As seen in a recent impromptu survey in a Carolina Beach locals social media page, there are plenty of ‘wants’ from residents. According to the survey, the top ten issues were:
10 – Golf cart issues
9 – Remove the Harris Teeter sign
8 – Art beautification
7 – Doing something with Federal Point Mall
6 – No filling or building on swampland
5 – Crackdown on slumlord renters
4 – Crosswalk issues
3 – More trees
2 – Multi-use sidewalks
1 – Bury electrical lines
The number one request was to bury electrical lines, a cost-prohibitive project. Sidewalks, crosswalks, additional trees, and art beautification all cost money as well.
Councilwoman LeAnne Pierce and Councilman Steve Shuttleworth weighed in on the conversations on social media.

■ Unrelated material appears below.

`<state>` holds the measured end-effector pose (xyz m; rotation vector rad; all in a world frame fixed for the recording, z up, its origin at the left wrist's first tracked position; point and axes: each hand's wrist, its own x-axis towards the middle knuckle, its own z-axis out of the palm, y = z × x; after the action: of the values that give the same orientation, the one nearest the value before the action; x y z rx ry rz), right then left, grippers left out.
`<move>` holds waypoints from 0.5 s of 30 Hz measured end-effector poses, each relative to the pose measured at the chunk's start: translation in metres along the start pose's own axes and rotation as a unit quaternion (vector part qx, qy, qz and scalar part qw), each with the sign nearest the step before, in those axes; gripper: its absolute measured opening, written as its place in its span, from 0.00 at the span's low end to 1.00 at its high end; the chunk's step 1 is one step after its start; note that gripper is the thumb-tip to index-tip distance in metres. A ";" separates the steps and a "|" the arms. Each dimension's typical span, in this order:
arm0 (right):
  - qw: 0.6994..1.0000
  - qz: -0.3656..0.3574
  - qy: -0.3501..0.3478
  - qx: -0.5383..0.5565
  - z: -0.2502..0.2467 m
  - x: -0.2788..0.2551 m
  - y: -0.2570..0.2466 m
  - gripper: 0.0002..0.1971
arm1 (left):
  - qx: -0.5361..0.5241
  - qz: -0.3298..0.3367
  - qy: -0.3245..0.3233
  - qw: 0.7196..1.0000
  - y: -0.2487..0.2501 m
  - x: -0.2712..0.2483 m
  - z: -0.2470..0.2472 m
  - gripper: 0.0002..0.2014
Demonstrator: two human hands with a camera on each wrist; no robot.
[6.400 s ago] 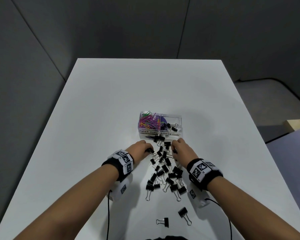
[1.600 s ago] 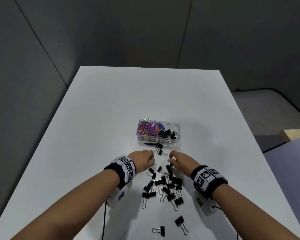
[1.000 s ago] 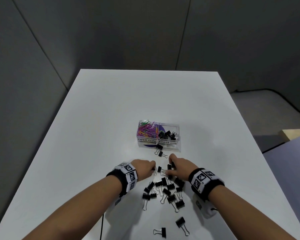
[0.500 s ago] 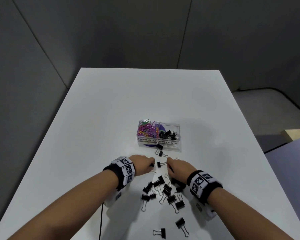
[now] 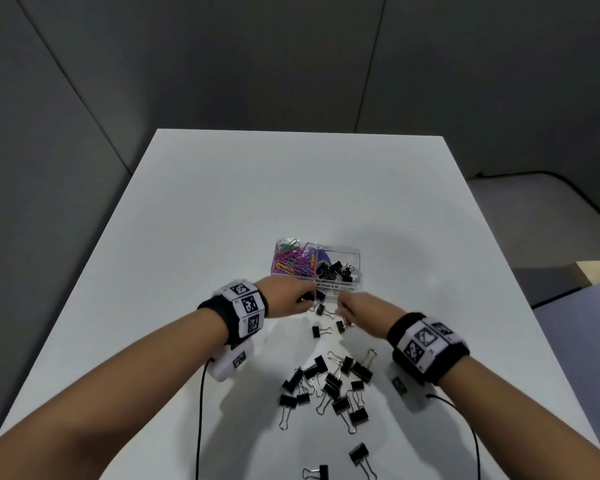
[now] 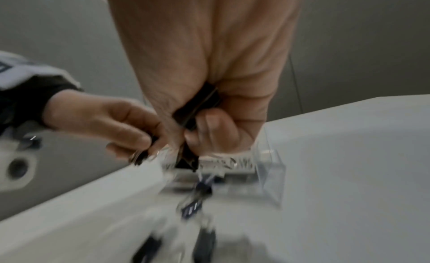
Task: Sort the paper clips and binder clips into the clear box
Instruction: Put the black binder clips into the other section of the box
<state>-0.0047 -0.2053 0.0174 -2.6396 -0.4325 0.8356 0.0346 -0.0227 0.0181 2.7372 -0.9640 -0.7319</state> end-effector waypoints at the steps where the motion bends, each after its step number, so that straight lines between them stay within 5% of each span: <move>1: 0.999 0.005 0.035 0.024 -0.012 0.004 0.001 0.09 | -0.001 -0.004 0.007 1.000 -0.002 0.003 -0.008 0.12; 5: 0.978 0.034 0.170 0.117 -0.045 0.027 0.006 0.08 | 0.018 -0.036 0.039 0.998 -0.009 0.016 -0.036 0.13; 10: 0.974 0.074 0.168 0.131 -0.046 0.049 0.006 0.08 | 0.046 -0.068 0.059 0.995 -0.008 0.032 -0.057 0.14; 15: 0.965 0.075 0.219 0.122 -0.039 0.039 0.009 0.10 | 0.048 -0.029 0.071 0.996 0.012 0.053 -0.055 0.14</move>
<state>0.0504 -0.2073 0.0241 -2.5418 -0.0108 0.2977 0.0910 -0.0667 0.0481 2.8661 -0.9153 -0.5033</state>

“Number 1 is a money issue. Not impossible but expensive. Numbers two, three, four, and 10 are issues that are top priority for Council and currently being worked on diligently. Number seven is in the process. Numbers five and nine are private property issues which can be tough. We do have code enforcement which I have called several times to address some of the issues that I have seen on certain properties. You can also report issues to code enforcement. Number six falls under local, state and fed permitting. We can certainly look at how locally we could address this issue. Number eight, very interesting. I haven’t thought much about that except for some of the renderings I have seen of the boardwalk area of possibly painting fire hydrants and electrical boxes which would be very cool,” Pierce said.
She also recommended these ideas make their way into the town’s new Land Use Plan that is being developed.
Shuttleworth echoed this sentiment and said, “I enjoyed reading them all over the past several days. No surprise to me how engaged, passionate and creative our community is. I agree with LeAnn these would be great additions to the Land Use Plan. As stated several of these are currently in the works or part of ongoing projects. Specifically some of the sidewalks, street crossings and bike trails. Others such as the public art or light pole painting maybe low hanging fruit that could be done with little funding but lots of local support. Great stuff.”
How the town plans to raise its general fund balance is still not yet known, but generally speaking, raising taxes or cutting services are the main ways of growing a fund balance.